Wherever a line of the data contains "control", copy that line.

SOURCE MATERIAL —
═══
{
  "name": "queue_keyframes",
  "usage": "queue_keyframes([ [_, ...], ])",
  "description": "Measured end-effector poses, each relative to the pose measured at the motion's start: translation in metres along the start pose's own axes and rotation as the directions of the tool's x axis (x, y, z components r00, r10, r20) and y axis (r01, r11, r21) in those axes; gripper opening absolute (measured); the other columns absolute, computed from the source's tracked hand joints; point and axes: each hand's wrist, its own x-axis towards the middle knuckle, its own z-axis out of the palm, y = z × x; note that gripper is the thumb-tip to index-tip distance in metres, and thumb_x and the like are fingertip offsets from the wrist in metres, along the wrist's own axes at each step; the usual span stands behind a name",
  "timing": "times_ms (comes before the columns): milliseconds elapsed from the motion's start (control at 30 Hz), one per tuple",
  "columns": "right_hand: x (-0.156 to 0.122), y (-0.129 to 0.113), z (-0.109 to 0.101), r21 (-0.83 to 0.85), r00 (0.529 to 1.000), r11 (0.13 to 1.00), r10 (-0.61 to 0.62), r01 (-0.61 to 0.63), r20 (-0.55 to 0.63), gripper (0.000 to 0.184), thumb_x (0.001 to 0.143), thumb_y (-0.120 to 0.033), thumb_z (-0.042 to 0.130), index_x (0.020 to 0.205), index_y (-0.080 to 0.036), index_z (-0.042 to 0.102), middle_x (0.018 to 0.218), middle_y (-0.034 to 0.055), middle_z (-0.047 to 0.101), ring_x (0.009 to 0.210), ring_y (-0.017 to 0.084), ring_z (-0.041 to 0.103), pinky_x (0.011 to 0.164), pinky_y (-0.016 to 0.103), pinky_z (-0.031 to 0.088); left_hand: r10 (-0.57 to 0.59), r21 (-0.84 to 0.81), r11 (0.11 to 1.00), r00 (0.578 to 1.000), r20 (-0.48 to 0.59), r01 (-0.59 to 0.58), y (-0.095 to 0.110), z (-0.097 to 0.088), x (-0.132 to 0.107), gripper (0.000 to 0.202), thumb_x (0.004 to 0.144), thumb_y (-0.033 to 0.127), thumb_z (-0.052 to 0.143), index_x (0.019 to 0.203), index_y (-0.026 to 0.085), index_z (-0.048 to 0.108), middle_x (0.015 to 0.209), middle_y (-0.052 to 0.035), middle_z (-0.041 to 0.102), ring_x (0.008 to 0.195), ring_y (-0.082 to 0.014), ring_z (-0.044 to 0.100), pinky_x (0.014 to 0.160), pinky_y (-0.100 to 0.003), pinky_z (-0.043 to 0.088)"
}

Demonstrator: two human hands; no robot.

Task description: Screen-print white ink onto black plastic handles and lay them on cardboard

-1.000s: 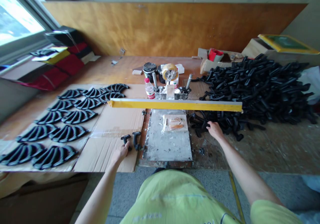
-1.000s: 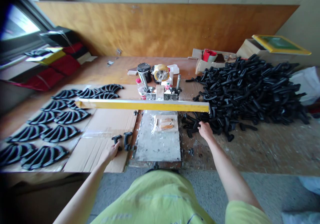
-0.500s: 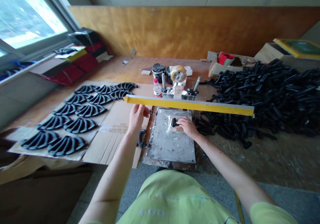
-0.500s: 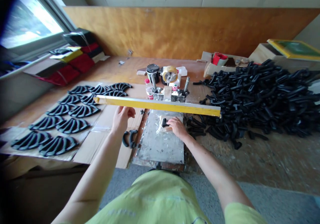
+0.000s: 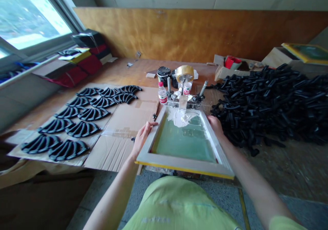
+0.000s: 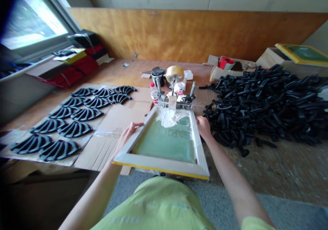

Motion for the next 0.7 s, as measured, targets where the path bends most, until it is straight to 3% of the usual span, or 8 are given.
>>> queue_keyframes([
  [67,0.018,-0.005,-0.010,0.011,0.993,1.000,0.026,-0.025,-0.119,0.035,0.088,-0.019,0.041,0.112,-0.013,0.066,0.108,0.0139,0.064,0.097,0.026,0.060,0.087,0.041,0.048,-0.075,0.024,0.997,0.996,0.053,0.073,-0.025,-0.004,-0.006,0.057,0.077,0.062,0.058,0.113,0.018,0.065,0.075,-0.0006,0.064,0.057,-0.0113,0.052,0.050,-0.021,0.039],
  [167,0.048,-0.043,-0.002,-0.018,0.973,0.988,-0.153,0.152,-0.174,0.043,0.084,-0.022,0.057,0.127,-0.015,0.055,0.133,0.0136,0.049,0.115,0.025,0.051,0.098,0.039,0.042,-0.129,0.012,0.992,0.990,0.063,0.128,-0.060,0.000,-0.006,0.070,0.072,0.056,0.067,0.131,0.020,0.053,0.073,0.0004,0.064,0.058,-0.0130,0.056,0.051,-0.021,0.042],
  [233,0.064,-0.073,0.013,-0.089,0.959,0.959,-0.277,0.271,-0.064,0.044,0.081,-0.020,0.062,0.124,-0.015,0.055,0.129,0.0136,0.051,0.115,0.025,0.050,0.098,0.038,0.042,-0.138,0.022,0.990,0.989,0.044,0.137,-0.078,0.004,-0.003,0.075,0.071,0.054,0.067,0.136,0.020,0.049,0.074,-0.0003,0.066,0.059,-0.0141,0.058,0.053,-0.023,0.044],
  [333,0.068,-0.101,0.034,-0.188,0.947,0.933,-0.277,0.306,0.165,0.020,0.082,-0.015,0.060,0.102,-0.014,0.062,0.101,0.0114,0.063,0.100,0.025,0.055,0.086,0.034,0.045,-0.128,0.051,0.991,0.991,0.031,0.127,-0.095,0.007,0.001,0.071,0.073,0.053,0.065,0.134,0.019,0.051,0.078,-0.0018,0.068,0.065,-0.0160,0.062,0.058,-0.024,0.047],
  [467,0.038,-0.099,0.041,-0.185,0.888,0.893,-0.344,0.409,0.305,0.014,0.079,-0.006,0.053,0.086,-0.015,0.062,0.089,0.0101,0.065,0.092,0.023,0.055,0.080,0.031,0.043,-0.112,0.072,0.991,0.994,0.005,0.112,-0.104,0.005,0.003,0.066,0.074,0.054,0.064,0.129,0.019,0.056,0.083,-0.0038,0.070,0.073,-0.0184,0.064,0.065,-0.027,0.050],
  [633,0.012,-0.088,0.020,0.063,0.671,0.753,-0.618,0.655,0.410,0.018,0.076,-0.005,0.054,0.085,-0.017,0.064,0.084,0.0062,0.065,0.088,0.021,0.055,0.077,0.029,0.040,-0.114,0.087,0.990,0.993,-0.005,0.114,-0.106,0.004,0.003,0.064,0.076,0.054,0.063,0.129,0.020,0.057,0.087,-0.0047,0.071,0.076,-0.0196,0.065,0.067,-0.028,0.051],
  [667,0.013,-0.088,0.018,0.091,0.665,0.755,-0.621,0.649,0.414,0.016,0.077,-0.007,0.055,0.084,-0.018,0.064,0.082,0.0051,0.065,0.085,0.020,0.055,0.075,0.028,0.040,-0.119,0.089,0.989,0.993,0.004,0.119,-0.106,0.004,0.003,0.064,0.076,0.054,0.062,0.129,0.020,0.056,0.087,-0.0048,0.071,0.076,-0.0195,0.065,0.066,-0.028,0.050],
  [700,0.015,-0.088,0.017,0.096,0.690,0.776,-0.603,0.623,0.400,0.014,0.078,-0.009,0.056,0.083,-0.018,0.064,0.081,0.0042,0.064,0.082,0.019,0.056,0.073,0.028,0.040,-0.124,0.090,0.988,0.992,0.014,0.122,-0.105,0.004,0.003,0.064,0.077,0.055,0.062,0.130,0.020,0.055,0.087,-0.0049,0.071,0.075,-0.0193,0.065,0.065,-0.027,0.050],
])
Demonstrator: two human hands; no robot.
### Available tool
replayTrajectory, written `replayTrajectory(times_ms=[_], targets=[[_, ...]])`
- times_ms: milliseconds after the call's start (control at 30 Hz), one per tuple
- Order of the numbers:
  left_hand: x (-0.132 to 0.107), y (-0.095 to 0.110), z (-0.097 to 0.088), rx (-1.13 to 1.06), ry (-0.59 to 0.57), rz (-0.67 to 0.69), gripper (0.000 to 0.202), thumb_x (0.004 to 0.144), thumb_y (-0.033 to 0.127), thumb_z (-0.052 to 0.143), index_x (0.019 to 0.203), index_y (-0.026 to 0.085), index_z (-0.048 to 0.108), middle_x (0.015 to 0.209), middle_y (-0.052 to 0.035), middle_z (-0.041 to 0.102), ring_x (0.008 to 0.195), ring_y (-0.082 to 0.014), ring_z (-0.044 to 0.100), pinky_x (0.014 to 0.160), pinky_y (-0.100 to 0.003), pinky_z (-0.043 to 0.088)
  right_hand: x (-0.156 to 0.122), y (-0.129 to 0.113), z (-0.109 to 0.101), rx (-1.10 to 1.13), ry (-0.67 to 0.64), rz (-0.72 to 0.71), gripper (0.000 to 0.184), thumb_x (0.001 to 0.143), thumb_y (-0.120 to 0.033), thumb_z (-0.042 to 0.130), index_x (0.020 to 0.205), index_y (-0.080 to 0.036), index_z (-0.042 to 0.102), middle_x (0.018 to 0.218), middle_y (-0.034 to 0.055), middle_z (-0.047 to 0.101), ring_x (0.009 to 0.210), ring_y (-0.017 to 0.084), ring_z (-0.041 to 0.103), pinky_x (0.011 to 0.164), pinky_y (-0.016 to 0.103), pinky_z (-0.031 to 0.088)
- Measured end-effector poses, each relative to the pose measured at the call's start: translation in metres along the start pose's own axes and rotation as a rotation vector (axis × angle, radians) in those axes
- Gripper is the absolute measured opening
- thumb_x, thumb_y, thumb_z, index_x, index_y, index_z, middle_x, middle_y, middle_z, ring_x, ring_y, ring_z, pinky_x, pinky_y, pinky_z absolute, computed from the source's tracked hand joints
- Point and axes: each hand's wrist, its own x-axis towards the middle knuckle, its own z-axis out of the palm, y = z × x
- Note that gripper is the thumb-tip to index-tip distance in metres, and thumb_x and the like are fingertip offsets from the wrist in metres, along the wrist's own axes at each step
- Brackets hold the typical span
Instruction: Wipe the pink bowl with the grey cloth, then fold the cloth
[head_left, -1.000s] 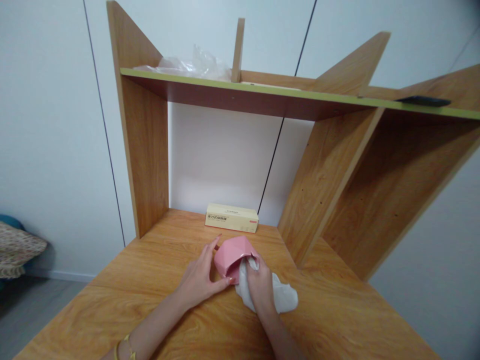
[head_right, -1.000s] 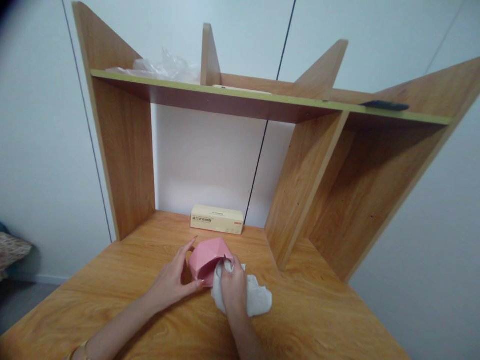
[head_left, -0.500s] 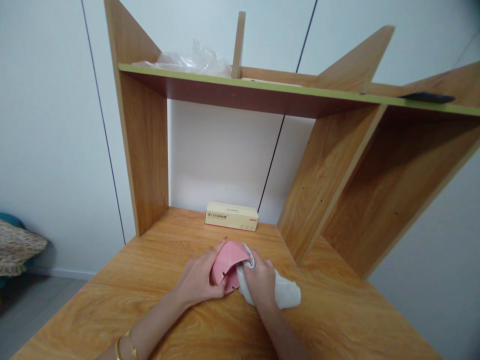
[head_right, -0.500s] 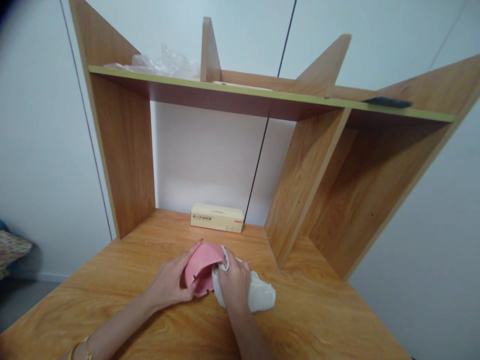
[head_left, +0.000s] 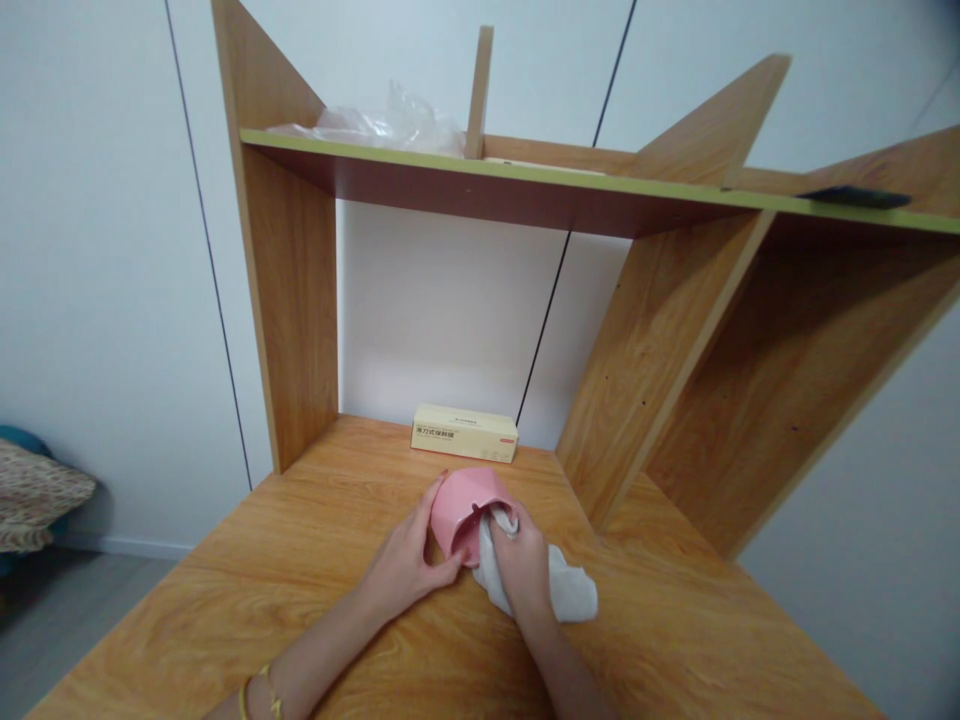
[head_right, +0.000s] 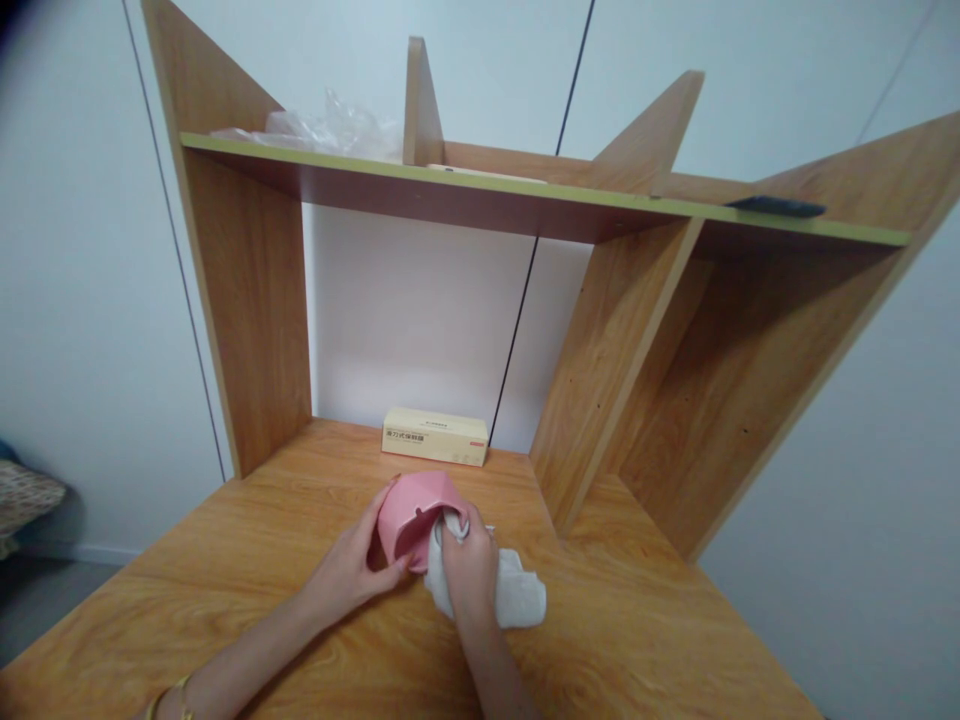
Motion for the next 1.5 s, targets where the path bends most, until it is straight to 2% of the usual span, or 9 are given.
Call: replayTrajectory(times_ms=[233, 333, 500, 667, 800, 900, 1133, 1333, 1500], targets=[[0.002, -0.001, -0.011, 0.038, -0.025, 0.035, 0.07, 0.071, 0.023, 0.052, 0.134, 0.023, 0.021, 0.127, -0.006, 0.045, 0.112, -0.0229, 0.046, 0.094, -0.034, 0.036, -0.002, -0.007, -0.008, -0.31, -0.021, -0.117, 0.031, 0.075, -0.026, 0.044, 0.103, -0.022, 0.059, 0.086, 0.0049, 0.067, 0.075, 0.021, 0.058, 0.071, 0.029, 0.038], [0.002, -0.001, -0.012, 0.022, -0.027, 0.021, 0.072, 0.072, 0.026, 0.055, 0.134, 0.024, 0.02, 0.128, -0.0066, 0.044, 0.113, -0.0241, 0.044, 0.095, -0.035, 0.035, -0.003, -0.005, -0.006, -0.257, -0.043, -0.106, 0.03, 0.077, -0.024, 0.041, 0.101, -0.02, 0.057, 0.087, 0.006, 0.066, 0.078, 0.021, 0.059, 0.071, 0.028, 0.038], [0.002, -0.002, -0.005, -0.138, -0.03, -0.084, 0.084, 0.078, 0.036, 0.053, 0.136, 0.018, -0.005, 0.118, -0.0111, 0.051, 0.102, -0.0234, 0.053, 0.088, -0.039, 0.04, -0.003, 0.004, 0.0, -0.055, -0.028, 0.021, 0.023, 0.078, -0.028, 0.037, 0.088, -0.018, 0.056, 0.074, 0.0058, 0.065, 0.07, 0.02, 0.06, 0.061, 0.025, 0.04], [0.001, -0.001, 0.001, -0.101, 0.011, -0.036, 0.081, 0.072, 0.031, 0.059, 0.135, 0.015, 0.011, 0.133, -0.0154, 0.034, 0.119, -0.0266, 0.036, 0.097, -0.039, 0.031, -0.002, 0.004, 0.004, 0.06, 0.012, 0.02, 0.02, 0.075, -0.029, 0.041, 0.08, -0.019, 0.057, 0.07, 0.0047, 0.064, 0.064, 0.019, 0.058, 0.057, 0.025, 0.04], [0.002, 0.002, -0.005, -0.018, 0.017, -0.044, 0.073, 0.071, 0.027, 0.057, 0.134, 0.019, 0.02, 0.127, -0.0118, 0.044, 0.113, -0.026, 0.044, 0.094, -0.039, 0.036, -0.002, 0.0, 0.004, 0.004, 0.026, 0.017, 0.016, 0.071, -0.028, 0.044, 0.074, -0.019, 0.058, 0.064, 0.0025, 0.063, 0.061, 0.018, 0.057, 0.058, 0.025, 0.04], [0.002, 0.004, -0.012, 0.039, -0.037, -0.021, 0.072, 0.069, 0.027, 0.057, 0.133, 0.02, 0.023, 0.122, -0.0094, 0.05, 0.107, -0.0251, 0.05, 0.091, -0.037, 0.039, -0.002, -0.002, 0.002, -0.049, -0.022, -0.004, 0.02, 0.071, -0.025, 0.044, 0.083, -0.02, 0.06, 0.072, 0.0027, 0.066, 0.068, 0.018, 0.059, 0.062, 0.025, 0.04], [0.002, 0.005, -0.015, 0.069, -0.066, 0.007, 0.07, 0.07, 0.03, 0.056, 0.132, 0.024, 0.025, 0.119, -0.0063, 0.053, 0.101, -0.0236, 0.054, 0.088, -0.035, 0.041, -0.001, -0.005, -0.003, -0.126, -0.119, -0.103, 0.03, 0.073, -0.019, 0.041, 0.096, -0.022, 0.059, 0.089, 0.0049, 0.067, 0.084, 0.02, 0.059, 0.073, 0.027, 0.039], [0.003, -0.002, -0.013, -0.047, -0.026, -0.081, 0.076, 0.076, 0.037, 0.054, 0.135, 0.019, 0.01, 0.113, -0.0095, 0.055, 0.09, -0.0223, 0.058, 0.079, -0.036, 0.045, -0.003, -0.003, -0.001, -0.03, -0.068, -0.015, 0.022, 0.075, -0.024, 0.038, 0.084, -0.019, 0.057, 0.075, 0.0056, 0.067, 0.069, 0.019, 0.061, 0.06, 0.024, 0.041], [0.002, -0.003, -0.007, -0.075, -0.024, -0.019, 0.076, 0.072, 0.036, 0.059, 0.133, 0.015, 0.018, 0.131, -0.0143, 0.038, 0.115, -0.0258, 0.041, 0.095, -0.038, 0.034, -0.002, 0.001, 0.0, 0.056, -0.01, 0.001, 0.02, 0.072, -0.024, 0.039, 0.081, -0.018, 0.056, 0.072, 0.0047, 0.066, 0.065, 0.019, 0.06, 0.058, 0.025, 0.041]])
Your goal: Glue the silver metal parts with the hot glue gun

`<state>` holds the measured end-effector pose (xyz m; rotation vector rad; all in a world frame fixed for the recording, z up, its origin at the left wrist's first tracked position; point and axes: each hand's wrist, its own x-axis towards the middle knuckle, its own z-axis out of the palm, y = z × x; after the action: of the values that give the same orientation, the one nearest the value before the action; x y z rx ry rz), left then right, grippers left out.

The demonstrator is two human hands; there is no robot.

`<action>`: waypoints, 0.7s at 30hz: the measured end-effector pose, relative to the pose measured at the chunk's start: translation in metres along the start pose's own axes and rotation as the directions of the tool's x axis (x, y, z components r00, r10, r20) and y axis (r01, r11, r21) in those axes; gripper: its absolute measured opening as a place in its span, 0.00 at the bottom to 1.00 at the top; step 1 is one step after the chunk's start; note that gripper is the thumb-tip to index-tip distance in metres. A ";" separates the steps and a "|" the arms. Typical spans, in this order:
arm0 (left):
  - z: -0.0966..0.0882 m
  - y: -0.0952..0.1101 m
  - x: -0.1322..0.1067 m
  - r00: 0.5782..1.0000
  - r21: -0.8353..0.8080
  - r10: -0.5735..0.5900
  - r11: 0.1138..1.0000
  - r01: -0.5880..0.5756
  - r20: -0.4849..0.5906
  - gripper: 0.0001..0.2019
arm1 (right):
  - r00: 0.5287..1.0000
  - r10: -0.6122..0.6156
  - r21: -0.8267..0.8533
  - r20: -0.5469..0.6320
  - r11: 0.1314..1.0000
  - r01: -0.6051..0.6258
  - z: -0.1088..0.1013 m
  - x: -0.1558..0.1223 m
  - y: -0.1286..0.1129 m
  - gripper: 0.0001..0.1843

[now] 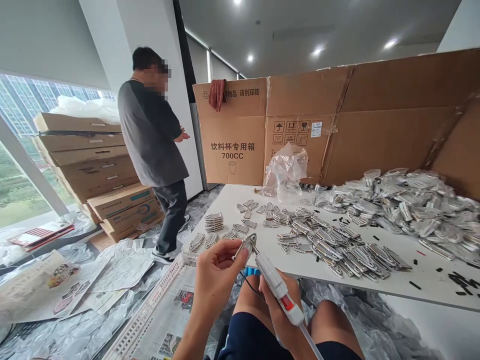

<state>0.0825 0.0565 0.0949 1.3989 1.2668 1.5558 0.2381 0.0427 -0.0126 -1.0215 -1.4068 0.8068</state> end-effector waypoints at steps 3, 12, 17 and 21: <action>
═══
ANSWER TO THIS PROBLEM —
  "timing": "times_ms (comes before the columns): milliseconds elapsed from the motion's start (control at 30 Hz), one per tuple",
- times_ms: milliseconds after the call's start (control at 30 Hz), one per tuple

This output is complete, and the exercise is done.